Freddie opened the bowling, wearing one of three shirts provided by Seeckts Snr. and wore the shirt wonderfully well according to London fashion icon and wicketkeeper Tom Pup, “[The shirt] is far more attractive on a thin chap, billowing in the wind during the run-up, like a classical John Emburey.” Eskimo Joe Witt took the bottom end and both openers were very tidy, restricting Claygate to 61 for 2 off the first 12 overs. Witty, being the athletic adventurer that he is, was asked to bowl his eight overs in one spell and ended with excellent figures of 3-22 including a lightning sharp caught and bowled. A half-volley was clubbed back towards Witty’s head at alarming speed which was snaffled by Joe (mostly out of self-preservation) and stopped a “dangerous” wicketkeeper-batsman early for 0.
Eddy Grinders brought himself on to keep the required run-rate just out of reach with 2 maidens bowled. The skipper marshalled his troops well, deftly moving fielders to gaps which were subsequently picked out the next ball by the batsman in a self-proclaimed “genius” series of captaincy moves reminiscent of Napoleon deploying flying batteries of cannon or Caesar mustering his legions across Gaul. In another stroke of captaincy brilliance, Will Ware and Jamie Hall came into the attack to make the game a little more competitive. Will was particularly entertaining, keeping captain, fielders, batsmen and bowler guessing with each delivery: a range of variations were deployed, some of which did not quite stay in the Surrey postcode, finishing with figures of 38 off 6 overs. Jamie Warne’s leg spin showed great promise, producing figures of 24 off his 4 overs.
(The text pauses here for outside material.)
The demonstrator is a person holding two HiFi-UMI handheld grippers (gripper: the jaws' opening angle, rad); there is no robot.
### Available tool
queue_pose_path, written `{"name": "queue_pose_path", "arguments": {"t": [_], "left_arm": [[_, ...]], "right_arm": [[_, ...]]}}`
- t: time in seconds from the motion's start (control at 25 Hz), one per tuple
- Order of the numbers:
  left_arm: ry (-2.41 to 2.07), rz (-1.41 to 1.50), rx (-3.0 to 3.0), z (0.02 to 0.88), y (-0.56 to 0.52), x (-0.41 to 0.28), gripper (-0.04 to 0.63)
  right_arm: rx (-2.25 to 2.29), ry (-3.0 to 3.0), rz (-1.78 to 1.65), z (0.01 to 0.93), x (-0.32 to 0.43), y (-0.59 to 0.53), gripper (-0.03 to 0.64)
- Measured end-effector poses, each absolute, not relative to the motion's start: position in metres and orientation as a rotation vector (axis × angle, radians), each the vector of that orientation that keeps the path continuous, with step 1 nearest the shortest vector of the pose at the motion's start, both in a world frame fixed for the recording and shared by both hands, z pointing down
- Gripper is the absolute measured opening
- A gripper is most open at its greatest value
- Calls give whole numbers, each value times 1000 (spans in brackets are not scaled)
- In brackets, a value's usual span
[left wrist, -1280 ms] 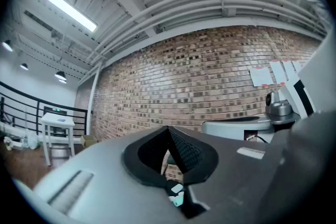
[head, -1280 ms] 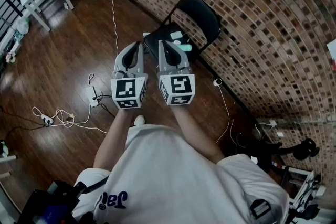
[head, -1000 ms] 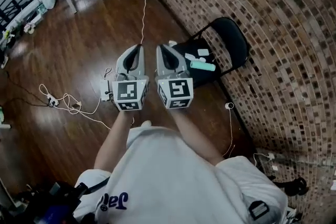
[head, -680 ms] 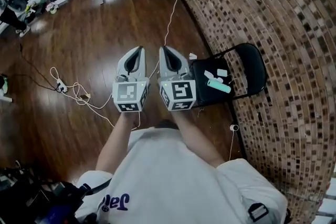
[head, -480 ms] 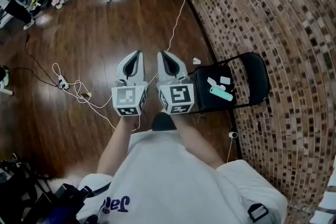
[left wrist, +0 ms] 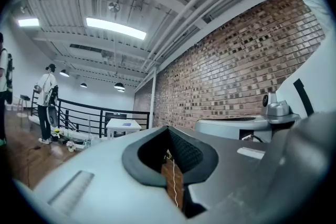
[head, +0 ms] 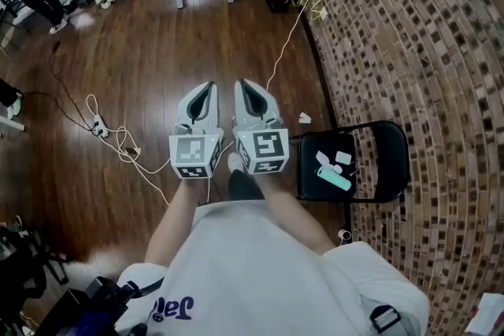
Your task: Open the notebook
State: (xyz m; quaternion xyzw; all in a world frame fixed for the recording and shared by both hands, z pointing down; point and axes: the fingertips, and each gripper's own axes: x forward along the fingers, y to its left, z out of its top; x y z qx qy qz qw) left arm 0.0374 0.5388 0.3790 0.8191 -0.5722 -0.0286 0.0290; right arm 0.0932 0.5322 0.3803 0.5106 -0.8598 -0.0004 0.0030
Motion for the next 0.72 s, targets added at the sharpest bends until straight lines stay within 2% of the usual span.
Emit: {"name": "queue_pose_path", "arguments": {"t": [0.4,0.72], "left_arm": [[-1912,-152,2473,367,362,47,15],[-1956,-90,2430,371,274,42,15]], "right_arm": [[1492,-2782,-102,355,106,341,-9],[1417,-2806,-8,369,94,252,-9]]}}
The bowlers were well-supported by a surprisingly professional fielding performance with virtually no dropped catches (apart from drops in the gully from Toby and Dom) and James throwing himself all around the Claygate recreation ground, turning 90% of his whites brown. Our thoughts are with Mummy Grinders who had to apply a whole carton of Daz to clean those trousers. Eddy Grinders and Freddie finished the game with some deft death-bowling, but the match was already out of reach after an impressively tidy spell from Hurman ze German whose career as a wicketkeeper might be over if he continues to fire such precise rockets in the middle overs. Figures of 2 for 11 off 3 overs suggest something better than the ‘right arm village’ with which Hurman introduced himself to the umpire. Claygate finished 15 runs short as the Cryptics cruised to victory.
Jingle Bells. Grandfather of the Cryptics, Mark McLoughlin, kindly delivered a jug of lager to the changing room, concerned that Gen Z would prefer mocktails.
Claygate’s hospitality was as delightful as in the old days, though the beer pricing in the fireproof new pavilion / cafe is clearly not controlled by the cricket club.